The president spoke as though his reforms and new constitution have fully met the demands of the Syrian citizenry, a large number of whom remain (to him) incomprehensibly hostile to his government. Of the massacre in the village of Houla that preceded his address, he said that not even “monsters” could have committed such an act, although international observers insist that it was irregular auxiliaries of his own army who were responsible. It is possible to imagine that this unfortunate man, snatched from his quiet ophthalmological practice in London to become hereditary dictator of Syria, is indeed as witless as he seems, and that others of the Assad family or entourage, the hard men, are in control of unhappy Syria.
For Western hawks, the (provisionally) successful NATO intervention in the Libyan revolt has been a seductive precedent. There are people in some Washington circles and in Israel who see in the Syrian situation an opportunity to overthrow or disarm still another enemy, and by ricochet weaken Iran as well.
The reaction of Hillary Clinton and some others in the West has been in the full Cold War mode, denouncing the Russians as obstacles to peace. In fact, the Russians could be very useful in finding a settlement and seem to ask simply that their own interests in the Middle East be respected.
Syria is a big and relatively sophisticated and wealthy society.
It is not a desert kingdom, easily conquered. With the Middle East in its present disorder, it is hard to see that the United States—or Israel—could find an advantage in adding more war to the quasi-civil-war that now exists in Syria. Even Henry Kissinger has cautious counsel: “In reacting to one tragedy, we must be careful not to facilitate another.”
The Kofi Annan initiative, directed by the U.N., has evoked little enthusiasm in Western circles because Russia, with China, has obstructed progress, unwilling to cede the Russian stake in Syria, and its military presence there, to a Western-oriented solution, which is what Moscow must see as the likely outcome of international action. There are, on the other hand, signs of Russian willingness to consider a solution that is not construed as a zero-sum contest and which preserves its interests, which, as it has told an intermediary, extend to the preservation of Syrian state integrity, but not to the defense of the Assad regime.
The leader of one of the Syrian opposition groups, the National Coordination Committee for Democratic Change, has recently returned from Russia with a useful account of the thinking there.

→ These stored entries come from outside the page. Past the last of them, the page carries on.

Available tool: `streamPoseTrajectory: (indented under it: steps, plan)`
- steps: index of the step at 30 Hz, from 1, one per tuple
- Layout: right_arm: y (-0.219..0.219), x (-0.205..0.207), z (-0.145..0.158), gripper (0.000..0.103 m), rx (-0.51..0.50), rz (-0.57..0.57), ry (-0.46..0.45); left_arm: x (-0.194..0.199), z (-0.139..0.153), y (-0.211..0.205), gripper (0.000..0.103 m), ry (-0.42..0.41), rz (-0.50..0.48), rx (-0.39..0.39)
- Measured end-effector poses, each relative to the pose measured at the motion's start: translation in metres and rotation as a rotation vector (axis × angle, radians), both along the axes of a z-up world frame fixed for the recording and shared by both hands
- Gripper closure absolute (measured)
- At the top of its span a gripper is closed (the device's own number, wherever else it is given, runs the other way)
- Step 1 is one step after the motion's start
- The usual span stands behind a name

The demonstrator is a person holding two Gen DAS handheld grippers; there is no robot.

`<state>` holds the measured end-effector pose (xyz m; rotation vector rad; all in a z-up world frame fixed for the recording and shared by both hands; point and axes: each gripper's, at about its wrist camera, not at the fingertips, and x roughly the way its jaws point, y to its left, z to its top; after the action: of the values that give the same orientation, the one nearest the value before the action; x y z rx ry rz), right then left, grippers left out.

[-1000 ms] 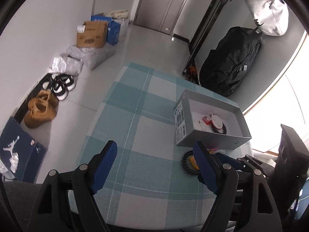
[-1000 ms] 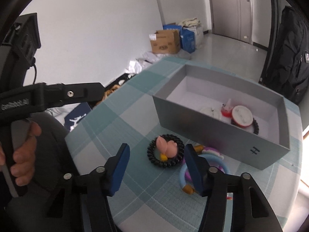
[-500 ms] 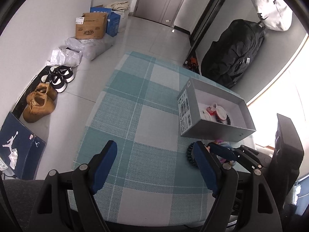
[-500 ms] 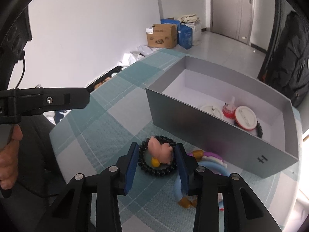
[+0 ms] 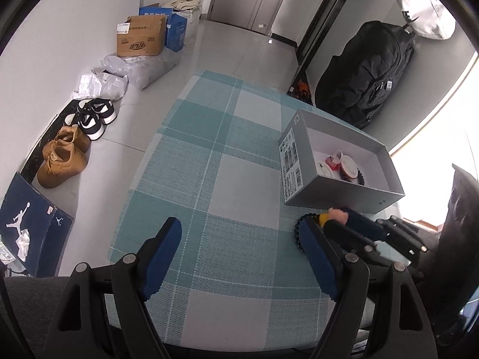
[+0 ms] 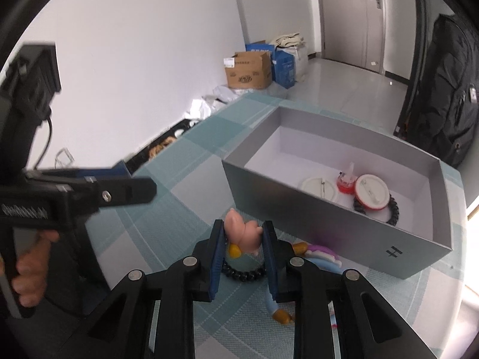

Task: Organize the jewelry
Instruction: 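Grasp the black bead bracelet with pig charm with the right tool, then lift the bead bracelet with the right tool while the left tool grasps the black coiled hair tie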

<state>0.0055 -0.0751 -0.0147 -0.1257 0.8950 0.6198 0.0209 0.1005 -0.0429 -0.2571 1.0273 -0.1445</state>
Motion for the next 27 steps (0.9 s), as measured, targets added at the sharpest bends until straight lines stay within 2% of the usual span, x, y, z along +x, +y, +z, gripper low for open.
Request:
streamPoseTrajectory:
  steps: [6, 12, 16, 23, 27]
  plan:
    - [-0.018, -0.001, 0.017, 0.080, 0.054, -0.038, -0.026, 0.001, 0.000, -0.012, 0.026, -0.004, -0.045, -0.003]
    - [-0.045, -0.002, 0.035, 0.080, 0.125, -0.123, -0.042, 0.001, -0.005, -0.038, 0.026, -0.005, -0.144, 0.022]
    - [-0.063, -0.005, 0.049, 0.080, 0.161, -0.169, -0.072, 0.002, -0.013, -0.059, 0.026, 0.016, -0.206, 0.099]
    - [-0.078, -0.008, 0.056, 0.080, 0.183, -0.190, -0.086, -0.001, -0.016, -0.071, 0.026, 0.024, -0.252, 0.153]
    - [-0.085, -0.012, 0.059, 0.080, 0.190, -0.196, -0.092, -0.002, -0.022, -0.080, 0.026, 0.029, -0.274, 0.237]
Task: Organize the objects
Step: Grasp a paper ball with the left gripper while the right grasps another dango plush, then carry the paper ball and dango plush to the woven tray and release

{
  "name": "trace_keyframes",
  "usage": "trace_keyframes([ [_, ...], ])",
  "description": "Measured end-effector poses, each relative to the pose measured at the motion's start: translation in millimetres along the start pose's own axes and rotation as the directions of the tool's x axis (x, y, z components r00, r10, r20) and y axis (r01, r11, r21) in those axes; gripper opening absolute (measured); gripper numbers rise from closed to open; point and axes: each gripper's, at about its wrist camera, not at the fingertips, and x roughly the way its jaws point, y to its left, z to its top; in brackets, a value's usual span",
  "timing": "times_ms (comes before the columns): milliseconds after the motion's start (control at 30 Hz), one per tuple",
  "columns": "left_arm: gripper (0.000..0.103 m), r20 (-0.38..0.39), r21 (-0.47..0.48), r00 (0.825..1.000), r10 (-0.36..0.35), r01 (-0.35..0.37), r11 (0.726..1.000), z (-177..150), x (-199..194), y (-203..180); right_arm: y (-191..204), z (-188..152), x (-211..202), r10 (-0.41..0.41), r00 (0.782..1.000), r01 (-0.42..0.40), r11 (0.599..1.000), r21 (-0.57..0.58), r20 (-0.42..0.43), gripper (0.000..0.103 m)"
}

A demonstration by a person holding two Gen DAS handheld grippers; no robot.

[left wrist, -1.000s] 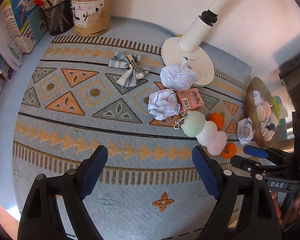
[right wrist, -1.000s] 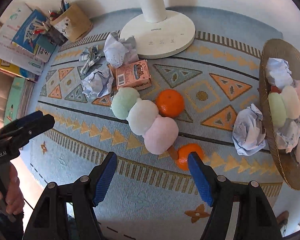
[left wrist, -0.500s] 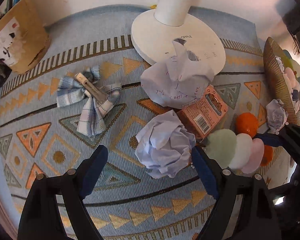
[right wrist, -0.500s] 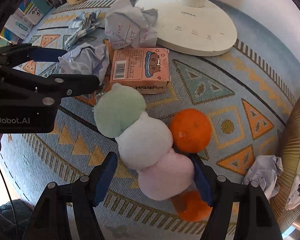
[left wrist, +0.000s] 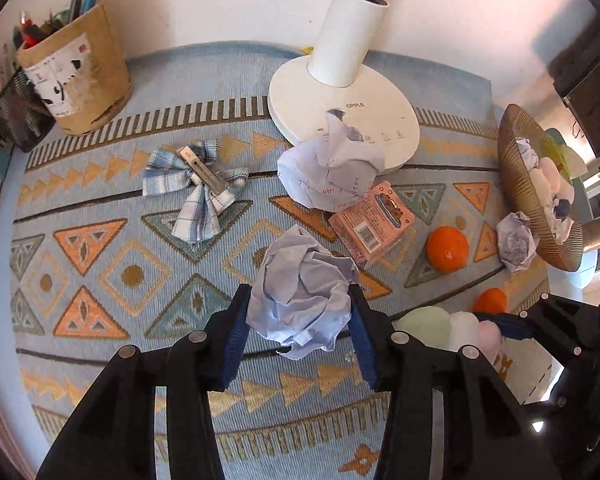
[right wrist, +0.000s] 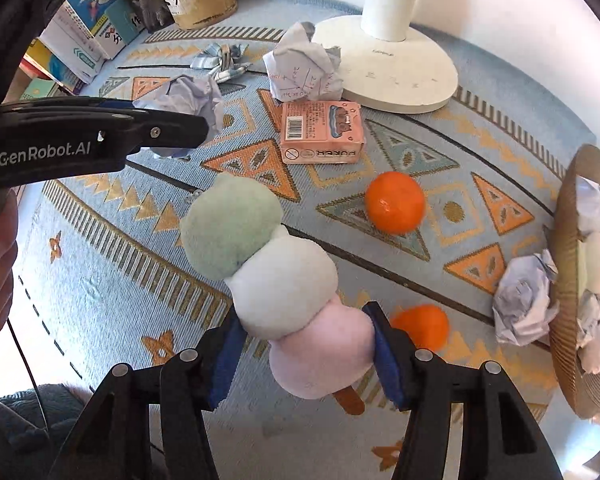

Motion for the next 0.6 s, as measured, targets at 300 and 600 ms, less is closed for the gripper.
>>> trace_keyframes([
  [300, 0.043, 0.023, 0.007, 1.000, -0.021, 0.021, 1.000, -21.3, -32.6, -37.0, -68.1, -87.4, -44.7, -0.065, 0.997, 0.051, 0.952, 0.302, 0.035, 0.058],
  [600, 0.043, -0.005, 0.147, 1.000, -0.001, 0.002, 0.989, -31.0, -27.8, -122.5, -127.4, -160.1, -15.5, -0.041, 0.996, 0.077, 0.856, 0.511, -0.082, 0.058],
])
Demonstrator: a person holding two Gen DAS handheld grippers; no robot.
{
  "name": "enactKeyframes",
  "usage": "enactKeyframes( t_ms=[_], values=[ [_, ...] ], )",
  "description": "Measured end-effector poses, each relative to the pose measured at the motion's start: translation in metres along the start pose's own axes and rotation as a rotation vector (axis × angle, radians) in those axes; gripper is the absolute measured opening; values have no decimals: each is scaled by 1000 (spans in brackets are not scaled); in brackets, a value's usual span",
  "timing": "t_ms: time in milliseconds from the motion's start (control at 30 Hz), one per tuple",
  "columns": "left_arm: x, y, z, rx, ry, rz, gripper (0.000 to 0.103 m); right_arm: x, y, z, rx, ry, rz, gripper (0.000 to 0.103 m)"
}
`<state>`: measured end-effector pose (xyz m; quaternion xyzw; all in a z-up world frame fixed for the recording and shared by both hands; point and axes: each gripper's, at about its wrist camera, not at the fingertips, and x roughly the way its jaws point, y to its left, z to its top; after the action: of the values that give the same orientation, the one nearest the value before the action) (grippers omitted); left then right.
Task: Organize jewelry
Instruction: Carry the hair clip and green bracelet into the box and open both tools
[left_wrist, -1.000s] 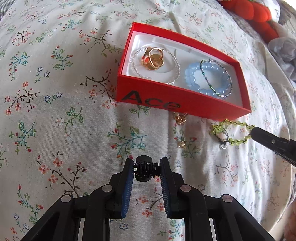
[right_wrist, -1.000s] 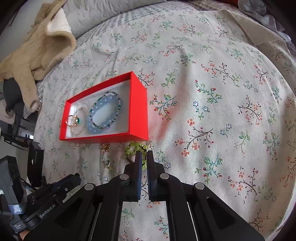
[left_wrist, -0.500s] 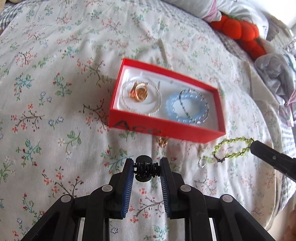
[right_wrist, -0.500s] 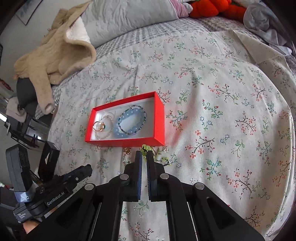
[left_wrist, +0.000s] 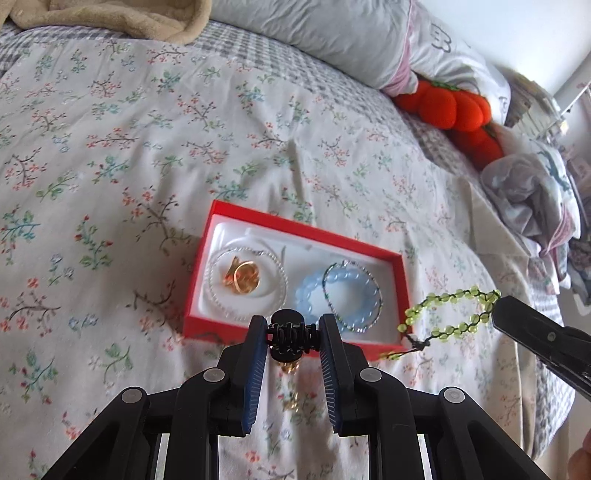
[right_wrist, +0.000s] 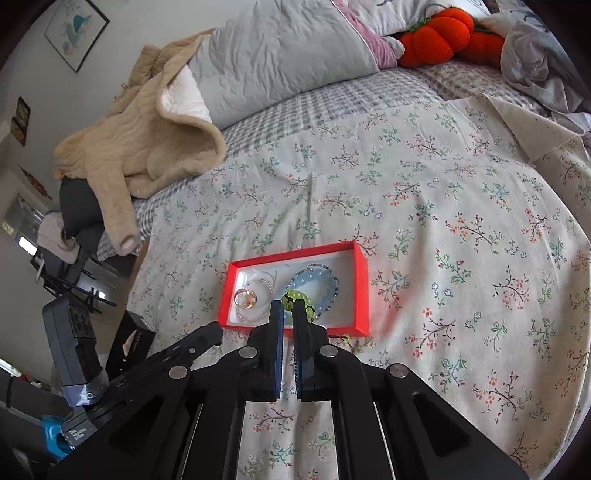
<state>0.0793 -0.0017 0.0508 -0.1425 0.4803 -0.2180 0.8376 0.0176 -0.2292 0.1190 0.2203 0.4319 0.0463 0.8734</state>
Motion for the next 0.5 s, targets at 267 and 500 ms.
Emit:
enactKeyframes(
  t_ms=[267,500],
  values=[
    [29,0,6,4,13,-8,23,23,9,8,-38,-11,21,5],
    [50,5,11,-1,38,-9,23,45,8,18,-51,-11,74,5]
  ],
)
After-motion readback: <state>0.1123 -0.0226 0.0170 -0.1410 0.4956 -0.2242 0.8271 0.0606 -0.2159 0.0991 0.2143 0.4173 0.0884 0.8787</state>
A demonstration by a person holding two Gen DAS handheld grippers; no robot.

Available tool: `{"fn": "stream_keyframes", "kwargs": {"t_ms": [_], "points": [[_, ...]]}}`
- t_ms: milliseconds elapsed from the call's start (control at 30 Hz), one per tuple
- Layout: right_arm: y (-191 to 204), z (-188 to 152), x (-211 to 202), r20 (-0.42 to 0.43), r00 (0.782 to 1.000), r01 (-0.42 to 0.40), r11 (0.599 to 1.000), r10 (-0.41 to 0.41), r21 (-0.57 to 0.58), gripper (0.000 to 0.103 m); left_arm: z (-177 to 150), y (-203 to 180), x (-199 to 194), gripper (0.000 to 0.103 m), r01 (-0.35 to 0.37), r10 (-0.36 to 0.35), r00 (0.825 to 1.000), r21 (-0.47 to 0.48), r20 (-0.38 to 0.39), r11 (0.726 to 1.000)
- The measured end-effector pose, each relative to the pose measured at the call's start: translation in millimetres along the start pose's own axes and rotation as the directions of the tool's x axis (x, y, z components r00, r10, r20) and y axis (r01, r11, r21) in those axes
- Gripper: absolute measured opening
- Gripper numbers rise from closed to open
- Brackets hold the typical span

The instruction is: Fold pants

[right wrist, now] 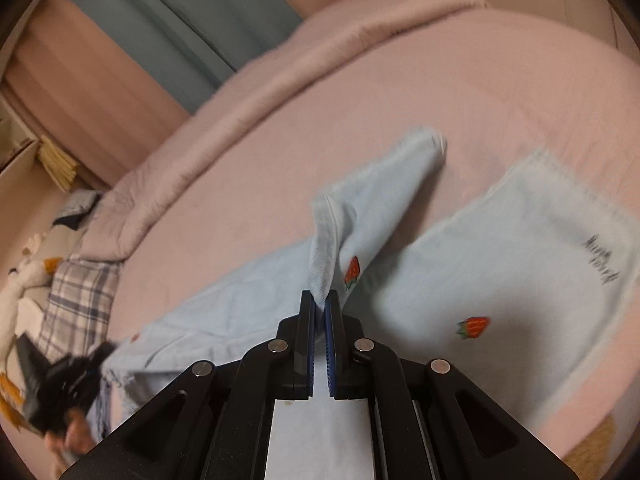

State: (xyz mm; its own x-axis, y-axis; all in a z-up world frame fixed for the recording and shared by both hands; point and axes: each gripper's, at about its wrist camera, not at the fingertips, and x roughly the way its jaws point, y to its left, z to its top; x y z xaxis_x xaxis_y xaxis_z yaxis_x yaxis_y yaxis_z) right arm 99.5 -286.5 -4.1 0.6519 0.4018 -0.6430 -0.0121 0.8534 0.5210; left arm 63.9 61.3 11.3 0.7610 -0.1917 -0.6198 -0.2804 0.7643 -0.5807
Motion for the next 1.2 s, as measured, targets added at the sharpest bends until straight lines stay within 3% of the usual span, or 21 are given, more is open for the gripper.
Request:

In an interview with the French press (Le Figaro), Haytham Manna says that Russia wishes Syria to survive as a functioning state with its territorial integrity preserved, and a reformed army, based on leaders who have not been implicated in the repression, able to rally loyalty from all of the national communities in the country. He says dialogue can be established with uncompromised Syrian generals anxious to save their nation from the regime.
According to this account, Russia has some 1,200 civilians and military experts in Syria, many of them having been there for years. He says that, because of the years of military and civil cooperation between the two countries, there is a community in Russia and Syria that includes some 50,000 Russo-Syrian married couples, and a large cadre of Arab-speaking Russians who have worked for many years in Syria and that includes people intimately connected with the Syrian government and the civilian economic and political establishment—among them figures close to Vladimir Putin.
Russia, according to this information, is willing to see the essentials of the regime on the negotiating table, including the existing Syrian security apparatus, which has been the servant of the Assads for too many years, rather than of the nation. Asked what should or would follow the Assad regime, these Russians reply that this is the decision of the Syrian people.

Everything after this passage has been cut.